Saturday 7th September 2013
The group woke up in Phakding after a good night’s sleep, which made a difference from being hot all night! We had a nice breakfast in a conservatory before leaving for Namche Bazar. We saw the yaks for the first time, the yaks and sherpas head off before us in the morning with our duffel bags. We hiked up the Khumbu valley, crossing the Dudh koshi river, by way of high bouncy bridges, now metal, but were once made of wood… Scary!

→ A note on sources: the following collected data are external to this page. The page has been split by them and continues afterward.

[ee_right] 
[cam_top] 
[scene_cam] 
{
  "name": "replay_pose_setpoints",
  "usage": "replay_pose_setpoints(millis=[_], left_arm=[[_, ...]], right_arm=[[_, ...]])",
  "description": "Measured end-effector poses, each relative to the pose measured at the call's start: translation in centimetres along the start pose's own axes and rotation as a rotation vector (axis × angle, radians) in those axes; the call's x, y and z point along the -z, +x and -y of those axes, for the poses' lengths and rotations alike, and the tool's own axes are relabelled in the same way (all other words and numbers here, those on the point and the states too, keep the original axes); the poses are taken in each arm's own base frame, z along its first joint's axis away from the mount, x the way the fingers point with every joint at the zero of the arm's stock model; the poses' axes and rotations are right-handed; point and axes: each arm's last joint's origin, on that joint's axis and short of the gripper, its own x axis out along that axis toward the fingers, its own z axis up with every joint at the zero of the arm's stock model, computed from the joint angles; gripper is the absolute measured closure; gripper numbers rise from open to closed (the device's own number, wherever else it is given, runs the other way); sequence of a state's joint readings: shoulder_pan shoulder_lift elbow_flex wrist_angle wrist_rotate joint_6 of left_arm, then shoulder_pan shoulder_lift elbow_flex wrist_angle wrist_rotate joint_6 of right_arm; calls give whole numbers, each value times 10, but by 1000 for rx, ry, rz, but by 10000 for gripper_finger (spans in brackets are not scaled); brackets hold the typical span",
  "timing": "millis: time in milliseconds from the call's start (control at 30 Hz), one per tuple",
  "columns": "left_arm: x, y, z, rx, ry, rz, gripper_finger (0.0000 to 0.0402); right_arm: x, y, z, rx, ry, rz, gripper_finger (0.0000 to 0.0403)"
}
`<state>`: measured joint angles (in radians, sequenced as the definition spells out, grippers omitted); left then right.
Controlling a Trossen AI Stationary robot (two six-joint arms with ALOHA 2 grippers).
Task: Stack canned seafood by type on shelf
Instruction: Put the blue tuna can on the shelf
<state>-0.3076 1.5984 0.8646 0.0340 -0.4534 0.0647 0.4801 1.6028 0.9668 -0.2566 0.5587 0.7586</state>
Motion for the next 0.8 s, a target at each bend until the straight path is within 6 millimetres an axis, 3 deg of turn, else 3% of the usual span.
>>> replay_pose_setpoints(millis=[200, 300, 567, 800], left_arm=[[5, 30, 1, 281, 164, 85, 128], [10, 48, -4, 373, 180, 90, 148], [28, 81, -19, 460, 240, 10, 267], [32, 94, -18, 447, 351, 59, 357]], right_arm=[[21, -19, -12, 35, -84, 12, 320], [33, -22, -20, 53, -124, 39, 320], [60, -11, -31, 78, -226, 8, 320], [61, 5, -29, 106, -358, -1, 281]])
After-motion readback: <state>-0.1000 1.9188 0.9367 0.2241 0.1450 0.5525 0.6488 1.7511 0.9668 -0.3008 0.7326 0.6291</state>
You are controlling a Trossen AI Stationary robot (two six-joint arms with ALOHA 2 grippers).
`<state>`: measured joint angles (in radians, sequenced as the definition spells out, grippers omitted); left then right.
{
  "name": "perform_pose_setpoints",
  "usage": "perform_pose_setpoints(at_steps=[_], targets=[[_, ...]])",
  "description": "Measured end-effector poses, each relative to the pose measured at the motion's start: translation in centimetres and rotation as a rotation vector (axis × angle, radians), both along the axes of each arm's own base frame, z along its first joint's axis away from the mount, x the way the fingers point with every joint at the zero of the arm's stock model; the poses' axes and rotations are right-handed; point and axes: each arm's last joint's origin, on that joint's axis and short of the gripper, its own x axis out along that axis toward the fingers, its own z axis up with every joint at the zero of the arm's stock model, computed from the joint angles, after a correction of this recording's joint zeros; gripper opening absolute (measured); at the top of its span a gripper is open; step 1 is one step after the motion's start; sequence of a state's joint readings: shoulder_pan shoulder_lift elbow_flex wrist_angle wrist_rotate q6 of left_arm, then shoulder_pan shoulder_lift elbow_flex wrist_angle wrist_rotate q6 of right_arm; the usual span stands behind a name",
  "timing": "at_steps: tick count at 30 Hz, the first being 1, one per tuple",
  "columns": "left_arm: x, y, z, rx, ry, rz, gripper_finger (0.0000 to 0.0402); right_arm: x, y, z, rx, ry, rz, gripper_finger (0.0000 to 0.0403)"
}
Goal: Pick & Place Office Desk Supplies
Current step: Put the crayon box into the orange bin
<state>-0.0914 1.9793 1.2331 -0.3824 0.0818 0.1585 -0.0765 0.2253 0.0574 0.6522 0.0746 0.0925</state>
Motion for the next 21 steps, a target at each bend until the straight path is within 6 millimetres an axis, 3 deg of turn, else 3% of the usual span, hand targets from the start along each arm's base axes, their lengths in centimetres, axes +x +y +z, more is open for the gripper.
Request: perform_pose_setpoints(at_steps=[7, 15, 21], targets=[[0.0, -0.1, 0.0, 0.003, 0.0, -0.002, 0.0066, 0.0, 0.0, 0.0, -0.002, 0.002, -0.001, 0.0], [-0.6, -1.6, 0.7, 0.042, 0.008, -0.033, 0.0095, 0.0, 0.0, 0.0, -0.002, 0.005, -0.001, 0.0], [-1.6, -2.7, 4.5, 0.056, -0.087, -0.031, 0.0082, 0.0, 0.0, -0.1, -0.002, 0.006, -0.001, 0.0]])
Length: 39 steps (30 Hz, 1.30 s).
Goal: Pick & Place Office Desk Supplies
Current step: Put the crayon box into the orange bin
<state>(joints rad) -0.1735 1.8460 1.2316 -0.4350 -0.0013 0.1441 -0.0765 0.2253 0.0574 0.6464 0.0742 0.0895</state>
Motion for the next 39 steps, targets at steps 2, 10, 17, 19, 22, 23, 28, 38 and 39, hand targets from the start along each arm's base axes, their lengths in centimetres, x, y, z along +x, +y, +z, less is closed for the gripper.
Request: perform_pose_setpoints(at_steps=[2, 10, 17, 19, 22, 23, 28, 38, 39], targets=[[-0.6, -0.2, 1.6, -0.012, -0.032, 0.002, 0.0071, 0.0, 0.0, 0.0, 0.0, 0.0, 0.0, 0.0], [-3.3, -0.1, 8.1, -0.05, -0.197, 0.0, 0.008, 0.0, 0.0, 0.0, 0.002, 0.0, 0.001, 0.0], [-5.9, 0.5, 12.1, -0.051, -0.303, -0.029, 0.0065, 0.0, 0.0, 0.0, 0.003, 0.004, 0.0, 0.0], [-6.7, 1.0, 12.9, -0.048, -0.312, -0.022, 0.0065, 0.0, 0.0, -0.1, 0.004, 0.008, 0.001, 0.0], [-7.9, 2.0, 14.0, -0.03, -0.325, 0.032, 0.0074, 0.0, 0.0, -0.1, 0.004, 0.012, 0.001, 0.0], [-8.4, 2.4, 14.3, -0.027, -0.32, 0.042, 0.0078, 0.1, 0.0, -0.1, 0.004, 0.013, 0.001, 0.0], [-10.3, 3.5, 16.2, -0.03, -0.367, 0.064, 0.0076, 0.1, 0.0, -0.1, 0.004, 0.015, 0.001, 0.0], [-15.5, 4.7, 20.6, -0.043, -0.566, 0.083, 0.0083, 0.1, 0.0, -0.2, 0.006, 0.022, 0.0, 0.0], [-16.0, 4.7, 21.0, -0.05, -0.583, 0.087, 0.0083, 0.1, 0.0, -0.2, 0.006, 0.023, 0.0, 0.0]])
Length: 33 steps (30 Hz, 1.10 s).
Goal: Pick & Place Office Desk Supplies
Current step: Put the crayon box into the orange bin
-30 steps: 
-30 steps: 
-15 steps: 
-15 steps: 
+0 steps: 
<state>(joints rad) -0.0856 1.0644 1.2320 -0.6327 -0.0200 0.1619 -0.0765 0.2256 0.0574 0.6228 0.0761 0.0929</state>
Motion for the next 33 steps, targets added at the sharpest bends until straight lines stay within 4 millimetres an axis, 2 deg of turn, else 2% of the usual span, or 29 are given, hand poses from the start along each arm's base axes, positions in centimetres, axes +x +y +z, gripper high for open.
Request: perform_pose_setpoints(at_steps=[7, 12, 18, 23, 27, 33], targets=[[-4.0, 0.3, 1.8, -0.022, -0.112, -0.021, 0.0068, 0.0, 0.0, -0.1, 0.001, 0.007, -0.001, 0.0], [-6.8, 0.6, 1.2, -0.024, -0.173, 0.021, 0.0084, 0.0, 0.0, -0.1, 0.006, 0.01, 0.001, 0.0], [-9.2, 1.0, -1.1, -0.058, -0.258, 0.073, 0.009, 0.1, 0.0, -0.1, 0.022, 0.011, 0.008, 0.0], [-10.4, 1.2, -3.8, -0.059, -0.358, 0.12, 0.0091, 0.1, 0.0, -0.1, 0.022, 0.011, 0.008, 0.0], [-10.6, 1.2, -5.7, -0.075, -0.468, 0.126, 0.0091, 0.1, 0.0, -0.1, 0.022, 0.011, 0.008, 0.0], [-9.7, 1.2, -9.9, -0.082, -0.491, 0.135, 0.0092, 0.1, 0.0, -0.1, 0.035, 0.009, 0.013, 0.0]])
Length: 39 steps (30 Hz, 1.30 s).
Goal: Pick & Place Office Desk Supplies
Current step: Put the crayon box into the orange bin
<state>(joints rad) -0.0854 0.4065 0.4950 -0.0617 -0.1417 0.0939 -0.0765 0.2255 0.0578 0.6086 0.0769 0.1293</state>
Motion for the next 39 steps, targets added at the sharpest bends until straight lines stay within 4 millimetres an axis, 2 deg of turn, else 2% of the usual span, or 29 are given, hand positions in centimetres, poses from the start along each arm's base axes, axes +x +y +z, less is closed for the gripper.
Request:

The paths were rocky but as a group we managed to keep a good pace. We ascended 400m up Namche hill (across a new bridge opened last month which takes some considerable time of the journey!) which seemed to take forever however once we got to the top we saw great view of Namche Bazar; the Sherpa capital. The houses here reminded us of dolls houses and this place was much colder than before; there had been a lot of cloud in the valley recently. For dinner we had a very nice curry which had to be eaten by torch light as there is no electricity here… Bliss.
Sunday 8th September 2013
Today was a rest day to acclimatise. After breakfast, Lakpa (our head Sherpa who HSX members may remember from 2007) took us up to the Everest view point, in the hope of seeing the highest mountain in the world. Even this short walk was harder than it should be due to the altitude. At the top it was really cloudy so we couldn’t see Everest however we saw a few snowy peaks through the gaps in the clouds which was enough to whet our appetites. We then looked around the National Park HQ Museum about the natural history of Khumbu and the people who live there. Ellis also broke a bench outside…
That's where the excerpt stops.